Return the listing in full. Keep every word as it stands.

(Supplied material)

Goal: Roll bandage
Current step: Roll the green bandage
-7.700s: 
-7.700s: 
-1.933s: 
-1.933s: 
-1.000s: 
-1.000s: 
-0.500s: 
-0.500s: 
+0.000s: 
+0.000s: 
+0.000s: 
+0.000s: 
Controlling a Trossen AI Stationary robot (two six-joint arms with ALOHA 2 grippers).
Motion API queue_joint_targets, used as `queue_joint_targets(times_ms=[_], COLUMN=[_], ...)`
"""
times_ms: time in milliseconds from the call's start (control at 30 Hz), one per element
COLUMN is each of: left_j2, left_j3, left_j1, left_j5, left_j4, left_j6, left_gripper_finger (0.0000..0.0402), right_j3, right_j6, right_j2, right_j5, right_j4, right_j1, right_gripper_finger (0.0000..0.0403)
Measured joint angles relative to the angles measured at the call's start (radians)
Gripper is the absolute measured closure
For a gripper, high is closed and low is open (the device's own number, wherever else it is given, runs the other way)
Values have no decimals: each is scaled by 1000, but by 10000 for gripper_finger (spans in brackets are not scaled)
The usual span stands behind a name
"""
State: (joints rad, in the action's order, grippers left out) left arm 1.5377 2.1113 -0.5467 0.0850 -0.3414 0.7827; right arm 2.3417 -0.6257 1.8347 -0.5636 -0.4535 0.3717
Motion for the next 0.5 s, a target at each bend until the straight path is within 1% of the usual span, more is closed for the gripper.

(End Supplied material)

**Answer to the exercise:**
Goal: Roll bandage
Current step: Roll the green bandage
-7.700s: 
-7.700s: 
-1.933s: 
-1.933s: 
-1.000s: 
-1.000s: 
-0.500s: 
-0.500s: 
+0.000s: 
+0.000s: 
+0.000s: 
+0.000s: 
Controlling a Trossen AI Stationary robot (two six-joint arms with ALOHA 2 grippers).
Motion API queue_joint_targets, used as `queue_joint_targets(times_ms=[_], COLUMN=[_], ...)`
"""
times_ms: time in milliseconds from the call's start (control at 30 Hz), one per element
COLUMN is each of: left_j2, left_j3, left_j1, left_j5, left_j4, left_j6, left_gripper_finger (0.0000..0.0402), right_j3, right_j6, right_j2, right_j5, right_j4, right_j1, right_gripper_finger (0.0000..0.0403)
Measured joint angles relative to the angles measured at the call's start (radians)
Gripper is the absolute measured closure
For a gripper, high is closed and low is open (the device's own number, wherever else it is given, runs the other way)
Values have no decimals: each is scaled by 1000, but by 10000 for gripper_finger (spans in brackets are not scaled)
The usual span stands behind a name
"""
State: (joints rad, in the action's order, grippers left out) left arm 1.5377 2.1113 -0.5467 0.0850 -0.3414 0.7827; right arm 2.3417 -0.6257 1.8347 -0.5636 -0.4535 0.3717
Motion for the next 0.5 s, a target at each bend until the straight path is within 1% of the usual span, more is closed for the gripper.

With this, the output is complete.